Als nächstes werden Haltestellen barrierefrei

Lange haben die Neu Neetzer für eine Tempo-Reduzierung auf der Kreisstraße 5 innerhalb ihrer Siedlung gekämpft. Nicht zuletzt auch wegen der sozialtherapeutischen Lebensgemeinschaft Birkenhof, deren Zufahrt direkt an der Kreisstraße liegt. Doch bislang hatten nur die grünen „Weilerschilder“ auf denen der Ortsname stand, die Autofahrer darauf hingeweisen, dass sie durch eine kleinere Wohnsiedlung fahren. Das Problem: Soweit Ansiedlungen keine geschlossenen Ortschaften im Sinne der Straßenverkehrsordnung (StVO) darstellen, können auf deutschen Straßen solche Orte auch nicht mit einer Ortstafel gekennzeichnet werden. Dann gilt auch kein Tempolimit. „Mit Rücksicht auf die Lebensgemeinschaft Birkenhof und die Bushaltestellen, die auch von den Kindern ge­nutzt werden, hatten wir allerdings die Geschwindigkeit bereits auf 70 km/h begrenzt“, berichtet Dirk Bonow von der Straßenverkehrsbehörde beim Kreis Lüneburg.

„Es war der Wunsch der Anwohner“

Geschwindigkeitsmessungen hätten jedoch immer wieder gezeigt, dass viele Autofahrer mit 80 bis 90 km/h auf der schnurgeraden Kreisstraße und damit zu schnell unterwegs waren. Bonow sagt aber auch: „Ein geschwindigkeitsbedingtes Unfallgeschehen konnten wir auf der Straße nicht feststellen.“ Zwingende Gründe habe es also nicht gegeben, mittels Ortsschildern das Tempo auf 50 km/h zu reduzieren. „Es war der Wunsch der Anwohner“, sagt Bonow. Und nachdem auch die Gemeinde Neetze durch das Aufstellen von Straßenlampen ihrerseits die notwendigen Voraussetzungen geschaffen habe, stand dem Aufstellen der gelben Ortschilder nun nichts mehr im Wege. Jetzt seien aber auch die Anwohner gefordert, dafür zu sorgen, dass das Straßenbild dem innerörtlichen Erscheinungsbild entspreche. „Das habe ich auch so in die Anordnung geschrieben“, berichtet Bonow.
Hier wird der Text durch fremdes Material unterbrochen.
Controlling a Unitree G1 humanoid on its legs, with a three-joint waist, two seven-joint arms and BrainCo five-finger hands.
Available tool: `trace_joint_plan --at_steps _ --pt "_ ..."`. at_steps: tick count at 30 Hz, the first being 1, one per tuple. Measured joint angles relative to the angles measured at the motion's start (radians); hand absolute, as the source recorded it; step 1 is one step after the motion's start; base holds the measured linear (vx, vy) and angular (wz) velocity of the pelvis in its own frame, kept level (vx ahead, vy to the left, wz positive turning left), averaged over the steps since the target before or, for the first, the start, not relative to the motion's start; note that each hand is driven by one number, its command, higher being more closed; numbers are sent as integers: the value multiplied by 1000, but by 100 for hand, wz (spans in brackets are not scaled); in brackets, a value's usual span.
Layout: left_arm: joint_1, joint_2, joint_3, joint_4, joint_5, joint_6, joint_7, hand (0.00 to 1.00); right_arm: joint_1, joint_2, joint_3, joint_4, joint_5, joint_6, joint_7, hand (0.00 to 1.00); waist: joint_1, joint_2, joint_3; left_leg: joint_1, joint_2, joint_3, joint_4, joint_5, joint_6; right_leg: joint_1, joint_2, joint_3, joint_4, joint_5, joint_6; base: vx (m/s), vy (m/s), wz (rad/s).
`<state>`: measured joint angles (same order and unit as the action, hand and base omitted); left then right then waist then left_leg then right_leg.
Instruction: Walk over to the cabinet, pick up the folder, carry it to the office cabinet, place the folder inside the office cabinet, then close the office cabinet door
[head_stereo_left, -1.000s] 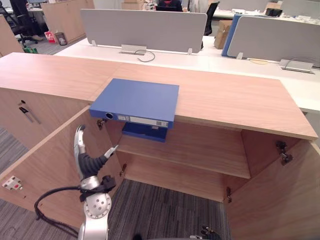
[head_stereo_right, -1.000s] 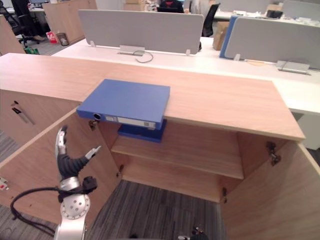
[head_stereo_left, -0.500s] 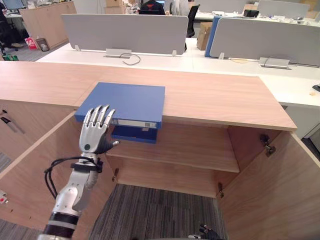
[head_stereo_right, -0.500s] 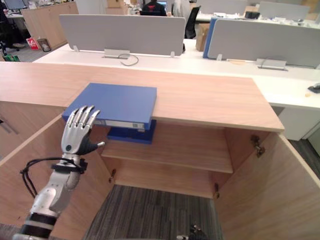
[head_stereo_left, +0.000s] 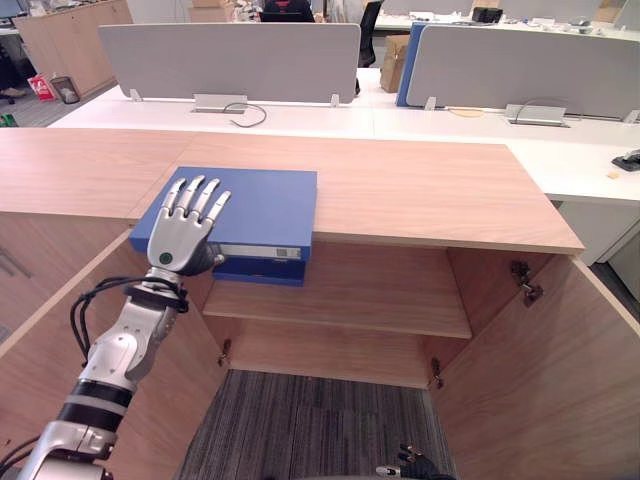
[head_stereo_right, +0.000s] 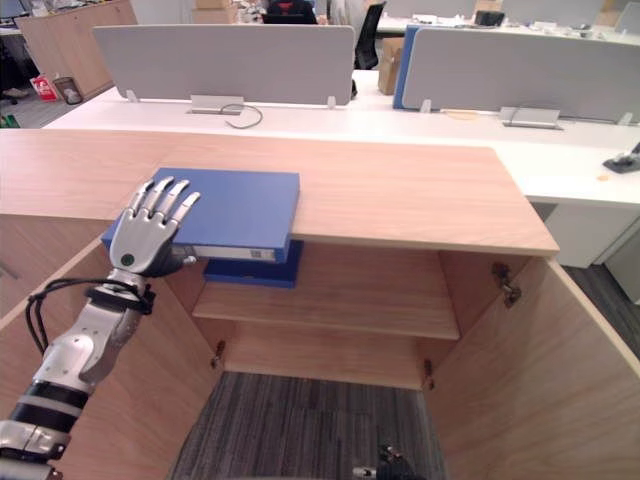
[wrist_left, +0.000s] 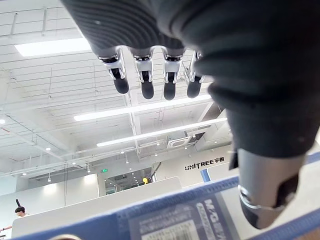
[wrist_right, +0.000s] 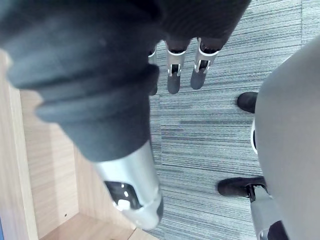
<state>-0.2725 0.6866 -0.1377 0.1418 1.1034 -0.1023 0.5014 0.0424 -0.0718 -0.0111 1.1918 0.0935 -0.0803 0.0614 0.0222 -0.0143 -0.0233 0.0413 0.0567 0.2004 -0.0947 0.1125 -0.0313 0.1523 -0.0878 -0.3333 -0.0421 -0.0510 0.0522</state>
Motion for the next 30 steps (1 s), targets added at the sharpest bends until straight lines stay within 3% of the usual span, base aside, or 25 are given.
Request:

Die Autofahrer müssten schließlich auch optisch das Gefühl haben, durch eine geschlossene Ortschaft zu fahren. Das sei derzeit in Neu Neetze – zumindest in Teilen – noch nicht der Fall. Neetzes Bürgermeister Karsten Johansson (CDU) verspricht aber schon jetzt: „Als nächstes werden wir die Bushaltestellen barrierefrei umbauen.“ Das passiere noch nicht im nächsten Jahr, „aber 2019 wollen wir das in Angriff nehmen.“ Dirk Bonow kündigte derweil an, in den nächsten Tagen und Wochen verstärkt Geschwindigkeitsmessungen an der Kreisstraße 5 in Neu Neetze zu veranlassen – um zu schauen, ob sich die Autofahrer tatsächlich an die neue Geschwindigkeit von 50 km/h innerorts halten.

Von Klaus Reschke

2 Kommentare

  1. ob die anwohner sich selbst an das vorgegebene tempo halten? es wäre das erste mal.

  2. Heinz-Rüdiger Tillmans

    Das freut bestimmt auch Brigitte Mertz, die wissenschaftliche Mitarbeiterin von Andrea Schröder-Ehlers, der Sprecherin der niedersächsischen SPD-Landtagsfraktion für die Bereiche Ländlicher Raum, Ernährung, Landwirtschaft, Verbraucherschutz und Demografie.